Die nächste Eintragung ist auf den 5. April datiert. "In der Zwischenzeit konnten die Leute im Rathaus sich nicht entscheiden, was zu tun sei. Seebohm, seit 1. April zwar im Ruhestand, aber als kommissarischer Bürgermeister und Volkssturm-Befehlshaber eingesetzt, war dafür, sich zu ergeben. Sein Stellvertreter, Ortsgruppenleiter der NSDAP, Ahrens wollte aber bis zum letzten Mann kämpfen und, wie geplant, die Brücken sprengen. Dr. Glaser jedoch, der Leitende Arzt der Lazarettstadt, wollte, dass die Stadt sich ergibt, und als Lazarettstadt kenntlich macht. Ein junger Obergefreiter, der dem allen zuhörte, während die Minuten verstrichen, nahm die Entscheidung schließlich selbst in die Hand. Er stieg auf sein Rad, jagte den amerikanischen Truppen bis zur Hagener Straße in Holzhausen entgegen, schwenkte ein weißes Tuch und rief: ,We surrender' (wir ergeben uns). Ein paar Minuten späterkamen die Amerikaner zum Brunnenplatz, wo sie Dr. Glaser trafen, der sie schon erwartete. Kaum war das geschehen, konnten sich die Menschen wieder frei in den Straßen bewegen. Um drei Uhr entschloss ich mich, auch in die Stadt zu gehen. Niemand schaute wegen der Niederlage unglücklich in die Welt."

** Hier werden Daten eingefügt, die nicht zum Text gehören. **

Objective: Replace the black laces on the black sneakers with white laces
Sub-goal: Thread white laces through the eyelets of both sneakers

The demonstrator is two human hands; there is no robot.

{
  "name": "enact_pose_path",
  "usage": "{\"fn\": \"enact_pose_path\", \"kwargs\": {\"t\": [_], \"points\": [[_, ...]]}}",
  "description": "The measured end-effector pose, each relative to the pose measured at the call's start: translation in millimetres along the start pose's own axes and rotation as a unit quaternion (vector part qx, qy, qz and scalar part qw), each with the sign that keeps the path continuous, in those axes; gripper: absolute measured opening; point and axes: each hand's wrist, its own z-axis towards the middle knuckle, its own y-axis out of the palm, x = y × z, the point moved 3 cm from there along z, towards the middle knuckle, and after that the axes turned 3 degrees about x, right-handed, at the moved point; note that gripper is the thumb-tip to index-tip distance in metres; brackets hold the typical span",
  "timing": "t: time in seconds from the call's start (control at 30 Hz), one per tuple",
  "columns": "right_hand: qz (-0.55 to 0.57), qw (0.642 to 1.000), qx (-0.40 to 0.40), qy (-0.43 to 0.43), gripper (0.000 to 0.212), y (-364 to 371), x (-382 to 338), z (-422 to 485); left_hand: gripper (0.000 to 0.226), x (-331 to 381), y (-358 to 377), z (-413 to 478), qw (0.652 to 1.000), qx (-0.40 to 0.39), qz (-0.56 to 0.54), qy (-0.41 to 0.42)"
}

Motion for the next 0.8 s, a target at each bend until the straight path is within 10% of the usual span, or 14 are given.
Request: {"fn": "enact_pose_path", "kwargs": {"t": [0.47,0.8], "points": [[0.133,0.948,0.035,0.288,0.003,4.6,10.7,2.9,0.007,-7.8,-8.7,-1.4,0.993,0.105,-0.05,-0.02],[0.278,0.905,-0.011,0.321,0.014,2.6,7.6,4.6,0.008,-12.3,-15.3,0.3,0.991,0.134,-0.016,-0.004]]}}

Ein amerikanischer Offizier der abends bei den Untermietern von Mary Friedrich zu Gast gewesen war, sei völlig erschöpft gewesen. Er hatte sechs Nächte nicht mehr geschlafen. "Die Ergebnisse nach der Einnahme der SS-Kaserne in Detmold hatten ihn offenbar sehr schockiert: Von den 900 Männern und Frauen, die dort waren, überlebten nur 15. Er kam nicht darüber hinweg, dass er auf ein Fahrzeug feuern musste, in dem 20 SS-Frauen saßen, die alle getötet wurden."

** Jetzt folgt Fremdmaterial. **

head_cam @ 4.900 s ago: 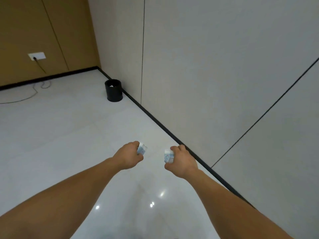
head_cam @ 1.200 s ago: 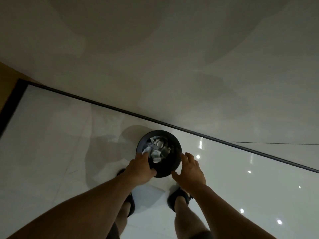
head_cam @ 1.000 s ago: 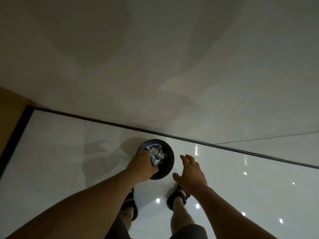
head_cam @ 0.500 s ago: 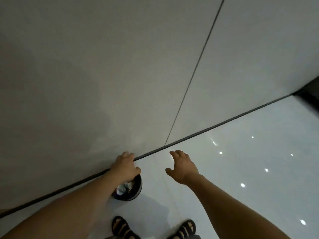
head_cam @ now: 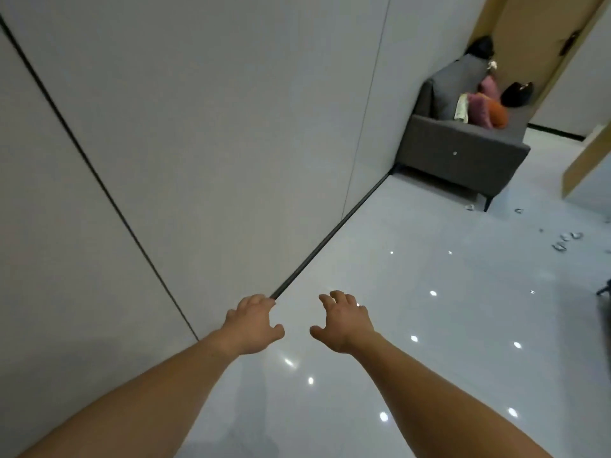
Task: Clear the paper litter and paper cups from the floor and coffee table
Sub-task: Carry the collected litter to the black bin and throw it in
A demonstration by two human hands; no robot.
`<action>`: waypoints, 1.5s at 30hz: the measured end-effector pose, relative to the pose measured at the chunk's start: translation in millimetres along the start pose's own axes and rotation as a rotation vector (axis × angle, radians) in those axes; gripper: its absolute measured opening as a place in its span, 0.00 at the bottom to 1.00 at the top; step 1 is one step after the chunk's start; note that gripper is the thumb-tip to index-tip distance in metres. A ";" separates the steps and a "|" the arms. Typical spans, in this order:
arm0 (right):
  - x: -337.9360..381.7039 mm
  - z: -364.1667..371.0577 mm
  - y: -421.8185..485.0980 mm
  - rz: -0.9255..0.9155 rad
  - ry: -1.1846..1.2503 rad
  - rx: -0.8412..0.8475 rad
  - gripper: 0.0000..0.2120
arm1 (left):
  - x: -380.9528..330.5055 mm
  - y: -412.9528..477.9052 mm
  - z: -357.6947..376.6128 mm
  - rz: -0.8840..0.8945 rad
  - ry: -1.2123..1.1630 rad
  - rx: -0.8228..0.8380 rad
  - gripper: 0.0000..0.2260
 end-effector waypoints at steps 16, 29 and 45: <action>-263.8 -53.4 124.1 0.502 0.048 -0.018 0.36 | -219.9 256.9 38.4 0.360 0.090 0.212 0.32; -460.3 -81.7 221.9 0.746 0.134 -0.041 0.36 | -433.9 439.1 61.9 0.574 0.100 0.260 0.31; -728.9 -161.1 391.6 0.735 0.148 -0.071 0.35 | -667.9 654.9 94.3 0.543 0.075 0.287 0.30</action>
Point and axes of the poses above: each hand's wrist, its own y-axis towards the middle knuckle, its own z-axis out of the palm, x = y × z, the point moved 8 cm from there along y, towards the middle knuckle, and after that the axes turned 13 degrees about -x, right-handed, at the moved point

Am 10. April schreibt sie: "Ich habe mich mit Otto Buchinger beraten und bin danach zu Willy Tangermann gegangen, der inzwischen, weil er Sozialdemokrat und nie Nazi war, als stellvertretender Bürgermeister eingesetzt worden ist. Sie waren mit mir der Meinung, dass ich mich an den amerikanischen Kommandanten wenden und ihn bitten sollte, keine weiteren Patienten ins Quäkerhaus einzuweisen und uns das Gebäude wiederzugeben. Der war sehr interessiert und freundlich und meinte, den Amerikanern sei daran gelegen, in allen religiösen Gebäuden wieder regelmäßig Gottesdienste stattfinden zu lassen."

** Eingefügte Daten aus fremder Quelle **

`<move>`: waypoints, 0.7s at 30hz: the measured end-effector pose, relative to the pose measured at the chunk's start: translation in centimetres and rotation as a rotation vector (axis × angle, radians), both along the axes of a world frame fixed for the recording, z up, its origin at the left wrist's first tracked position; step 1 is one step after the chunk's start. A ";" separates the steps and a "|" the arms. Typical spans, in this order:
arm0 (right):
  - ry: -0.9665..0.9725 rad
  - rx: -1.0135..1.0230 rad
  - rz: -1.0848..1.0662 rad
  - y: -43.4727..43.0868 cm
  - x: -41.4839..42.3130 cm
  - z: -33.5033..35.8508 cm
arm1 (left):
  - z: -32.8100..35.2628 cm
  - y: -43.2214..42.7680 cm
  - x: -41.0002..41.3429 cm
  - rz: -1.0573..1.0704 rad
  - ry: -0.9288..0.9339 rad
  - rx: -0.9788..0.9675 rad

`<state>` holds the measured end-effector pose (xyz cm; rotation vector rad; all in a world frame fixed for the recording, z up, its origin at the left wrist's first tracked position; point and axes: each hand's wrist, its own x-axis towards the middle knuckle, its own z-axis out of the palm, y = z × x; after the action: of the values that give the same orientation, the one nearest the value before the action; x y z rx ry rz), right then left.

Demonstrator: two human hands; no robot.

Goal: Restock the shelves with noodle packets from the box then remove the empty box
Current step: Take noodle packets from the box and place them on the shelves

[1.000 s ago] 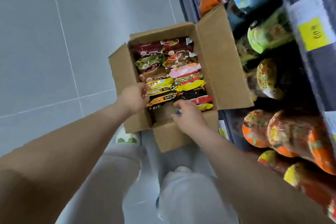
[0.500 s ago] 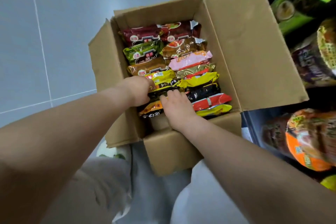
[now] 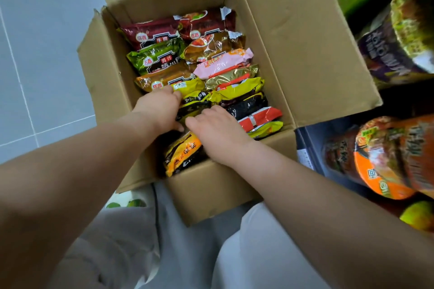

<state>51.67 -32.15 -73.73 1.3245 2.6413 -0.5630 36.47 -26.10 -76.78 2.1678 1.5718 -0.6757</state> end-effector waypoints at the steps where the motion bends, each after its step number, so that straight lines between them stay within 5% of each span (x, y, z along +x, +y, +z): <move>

In dem Buch "Ein Quäker-Ehepaar in Nazi-Deutschland" dokumentiert Mary Friedirchs Tochter Brenda Bailey auch, ihre Mutter habe am selben Tag gehört, wie es einigen ortsansässigen Nazis ergangen war. Ahrens, der Kreisleiter der NSDAP, hatte sich danach freiwillig gestellt. Der Polizeibeamte Wenger und Seebohm, der ehemalige kommissarische Bürgermeister, seien nach Altenbeken ins Gefängnis gekommen. Einige der örtlichen Naziführer hätten sich und teilweise sogar ihre Familien umgebracht. In Pyrmont seien am 15. April mehr als 600 amerikanische und britische Soldaten stationiert gewesen. Am 20. Mai 1945 kehrte Mary Friedrichs Ehemann Leonhard mit verlausten, rot-gestreiften Buchenwaldkleidern nach Pyrmont zurück. "Wir haben die Kleider im Garten verbrannt." Beide baten Bürgermeister Mogk, ihnen ihr Haus wieder zur Verfügung zu stellen. Und am 6. Juli bestätigt sie, was die Internistin Ilse Göddeals Zeitzeugin berichtet: "Einige Freunde die uns besuchen wollten, wurden nicht nach Bad Pyrmont durchgelassen, weil hier im Augenblick eine Polio-Epidemie grassiert."